# Botdog Samples - LALI DRUMS (v1.1 update)



## chillbot (Aug 20, 2018)

EDIT: Lali Drums has been updated and now works in Kontakt 5.6.8 and higher. See Jdog's post here:

https://vi-control.net/community/th...i-drums-v1-1-update.74251/page-2#post-4290448

- - -

IT’S STICKBREAKING!

In all seriousness, the lali drum has a really cool and unique sound that, to the best of my knowledge, has not yet been sampled. There are a lot of instruments very similar to it… almost every island nation in French Polynesia and Micronesia has their own log drum of some sort-- not to mention Africa-- but the lali drum is unique to Fiji.

Traditionally used in churches and ceremonies, especially as a call to gather at the center of a village, the sound is very piercing and would travel throughout villages and into the mountains. These days they are mostly used to entertain tourists, every hotel in Fiji has a few and puts on nightly entertainment with fire dancers and whatnot. Though if you travel off the beaten path where the tourists don’t go you will still see one in the center of almost every town or village. Here’s a pic I took in one such town:






Anyway over the past three years I’ve been fortunate enough to spend about 4 or 5 weeks in Fiji recording local singers and musicians, it’s an amazing place and an amazing culture, full of amazing talent as well. And we’ve managed to bring back four lalis of various sizes. We did a very rough sampling a ways back that I’ve been using in my personal library for the past couple years, but now that I (finally) figured out how to get the big lali into the country (wasn’t easy, weighs about 150lbs) we thought it was time to release a slightly more ‘polished’ version. All sampling and programming credit goes to @Jdiggity1 (aka *jdog*).

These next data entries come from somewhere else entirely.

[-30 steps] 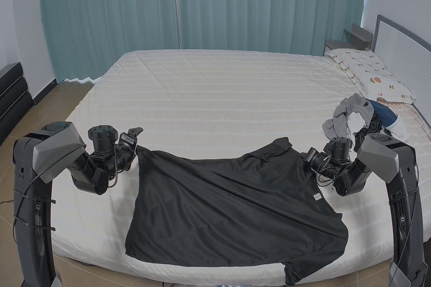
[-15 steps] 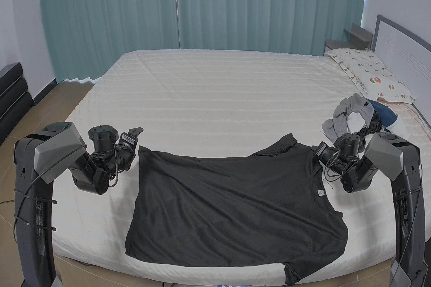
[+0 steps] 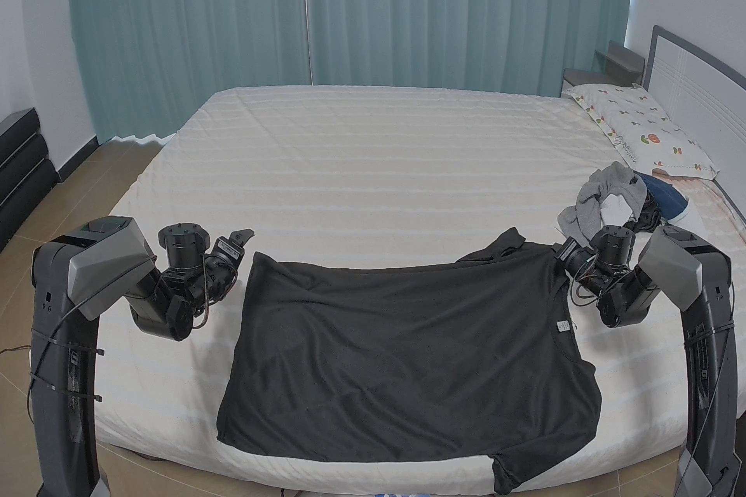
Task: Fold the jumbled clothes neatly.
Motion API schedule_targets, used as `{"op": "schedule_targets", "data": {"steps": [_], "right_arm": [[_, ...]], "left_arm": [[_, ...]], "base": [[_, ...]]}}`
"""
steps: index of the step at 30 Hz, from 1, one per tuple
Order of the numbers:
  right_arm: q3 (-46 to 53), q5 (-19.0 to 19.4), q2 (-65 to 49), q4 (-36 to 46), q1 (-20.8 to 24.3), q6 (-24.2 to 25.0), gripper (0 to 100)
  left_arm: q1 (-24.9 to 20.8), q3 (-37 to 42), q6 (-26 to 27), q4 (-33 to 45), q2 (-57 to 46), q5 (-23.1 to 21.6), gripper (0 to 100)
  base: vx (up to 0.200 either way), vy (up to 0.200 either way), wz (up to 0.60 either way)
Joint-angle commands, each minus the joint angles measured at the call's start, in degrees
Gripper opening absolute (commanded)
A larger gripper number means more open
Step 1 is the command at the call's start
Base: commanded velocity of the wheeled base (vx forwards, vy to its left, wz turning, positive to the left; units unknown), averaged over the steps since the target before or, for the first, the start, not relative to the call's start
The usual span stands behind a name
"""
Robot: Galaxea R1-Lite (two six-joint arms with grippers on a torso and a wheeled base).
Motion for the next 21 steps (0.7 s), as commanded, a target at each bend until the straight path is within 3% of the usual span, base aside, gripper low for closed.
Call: {"op": "schedule_targets", "data": {"steps": [1, 14, 21], "right_arm": [[-1.4, -1.3, 1.0, -0.3, -0.3, 0.0, 0], [-2.0, -3.3, 1.4, -0.5, 0.5, 0.3, 0], [-2.2, -7.1, 0.9, -0.7, 0.2, 3.9, 0]], "left_arm": [[-0.5, 0.1, 1.4, 0.0, 1.1, 0.2, 100], [-1.2, -0.6, 2.3, 0.6, 1.6, 2.6, 100], [-2.8, -1.6, 2.7, 4.3, 1.0, 6.4, 100]], "base": [[0.000, 0.000, 0.00], [0.000, 0.000, 0.00], [0.000, 0.000, 0.00]]}}
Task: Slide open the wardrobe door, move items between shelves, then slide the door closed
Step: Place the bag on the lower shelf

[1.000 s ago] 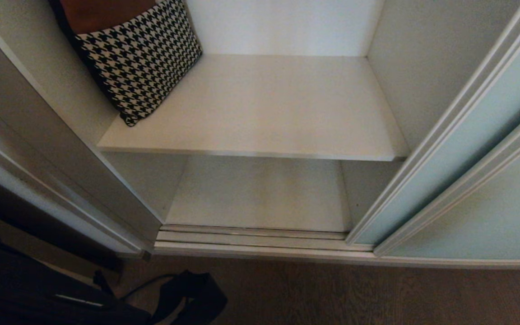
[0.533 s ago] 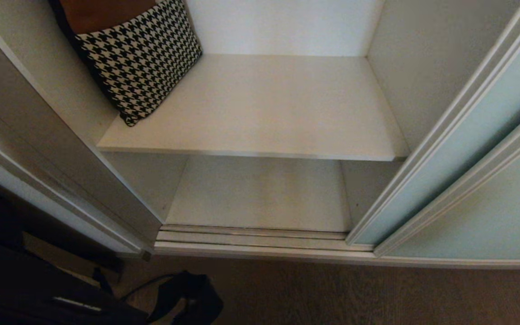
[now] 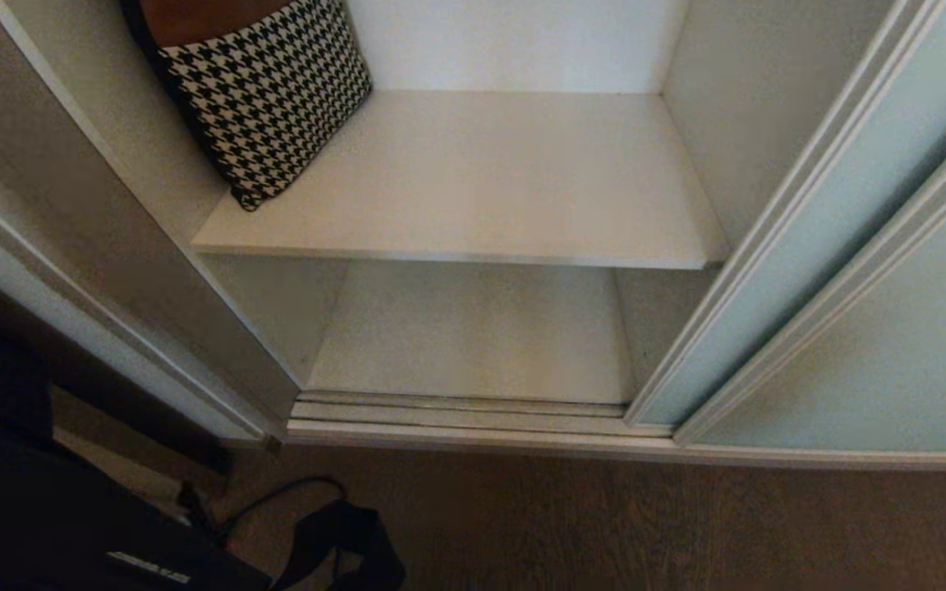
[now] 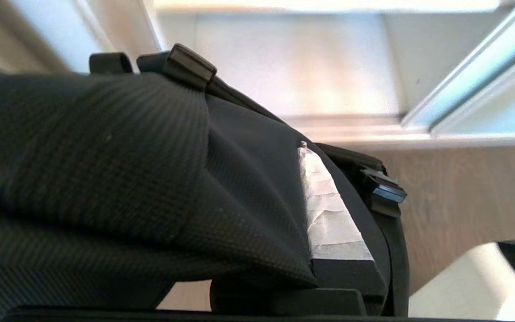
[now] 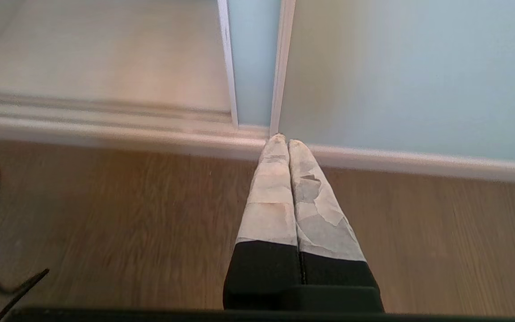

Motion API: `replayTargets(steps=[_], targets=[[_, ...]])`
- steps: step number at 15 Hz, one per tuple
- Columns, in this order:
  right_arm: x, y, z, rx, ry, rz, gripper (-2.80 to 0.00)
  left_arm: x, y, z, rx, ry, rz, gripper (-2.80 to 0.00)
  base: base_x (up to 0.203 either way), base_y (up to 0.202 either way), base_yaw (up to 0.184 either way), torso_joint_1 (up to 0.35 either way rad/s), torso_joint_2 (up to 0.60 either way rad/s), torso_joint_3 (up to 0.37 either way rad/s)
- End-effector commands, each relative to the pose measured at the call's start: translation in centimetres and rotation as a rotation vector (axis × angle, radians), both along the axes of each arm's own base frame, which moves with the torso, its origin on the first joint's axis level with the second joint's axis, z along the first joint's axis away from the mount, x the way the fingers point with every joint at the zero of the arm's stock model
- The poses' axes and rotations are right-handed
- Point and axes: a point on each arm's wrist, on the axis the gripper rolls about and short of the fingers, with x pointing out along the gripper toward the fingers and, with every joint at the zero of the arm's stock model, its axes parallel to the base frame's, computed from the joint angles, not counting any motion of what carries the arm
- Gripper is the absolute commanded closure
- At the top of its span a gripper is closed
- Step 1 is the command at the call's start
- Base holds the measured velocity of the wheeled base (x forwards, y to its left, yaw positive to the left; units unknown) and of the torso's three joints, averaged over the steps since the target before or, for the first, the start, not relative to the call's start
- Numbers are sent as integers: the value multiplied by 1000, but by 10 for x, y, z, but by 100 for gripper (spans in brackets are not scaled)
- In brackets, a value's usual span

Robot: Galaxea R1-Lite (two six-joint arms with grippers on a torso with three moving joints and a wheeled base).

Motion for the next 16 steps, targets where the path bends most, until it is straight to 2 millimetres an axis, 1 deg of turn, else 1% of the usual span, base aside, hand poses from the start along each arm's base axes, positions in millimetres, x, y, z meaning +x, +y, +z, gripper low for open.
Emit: replayTargets(steps=[1, 4, 5, 8, 13, 16], targets=[[0, 0, 0, 0, 0, 0, 0, 2, 0, 0, -1, 12, 1, 0, -200, 0, 0, 4, 1, 5], [0, 0, 0, 0, 0, 0, 0, 3, 0, -1, -9, 21, 1, 0, -185, 0, -2, -1, 1, 2], [0, 0, 0, 0, 0, 0, 0, 3, 0, -1, -13, 23, 6, 0, -84, 0, -6, -1, -5, -1], [0, 0, 0, 0, 1, 0, 0, 0, 0, -3, -13, 12, 9, 0, 0, 0, 0, 0, 0, 0], [0, 0, 0, 0, -1, 0, 0, -1, 0, -7, -13, 15, 12, 0, 0, 0, 0, 0, 0, 0], [0, 0, 0, 0, 1, 0, 0, 0, 0, -10, -13, 28, 11, 0, 0, 0, 0, 3, 2, -118]])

I like to layer the lali with taikos or other big drums as a top layer to cut through, almost like a snare or a bucket drum but the lalis have that wooden ethnic quality. A word of warning: a little lali goes a long ways! They seem to be at a frequency that really pierces through a mix, especially on television. I’ve been asked several times to turn down the lali in a mix.

The lali drums are yours, free of charge, compliments of Botdog Samples.

Though I would like to ask that if you can afford it, you could donate $5 (or more) via paypal to botdogsamples [at] gmail.com. *100% of all donations will go directly to Education Through Music: Los Angeles* (etmla.org). You’re obviously welcome to donate direct to ETM:LA if you’d rather, though you have my word we will pass on all donations. (You can also save us the small fee if you donate direct from paypal and select friends & family instead of using the donate link on the site.)

And yes we did actually break a couple of sticks sampling these dang things.

Visit out new website for links and demos: botdogsamples.com

Or here is the direct download link if you can't be bothered.

(Requires full version of Kontakt 5.6.8 or higher)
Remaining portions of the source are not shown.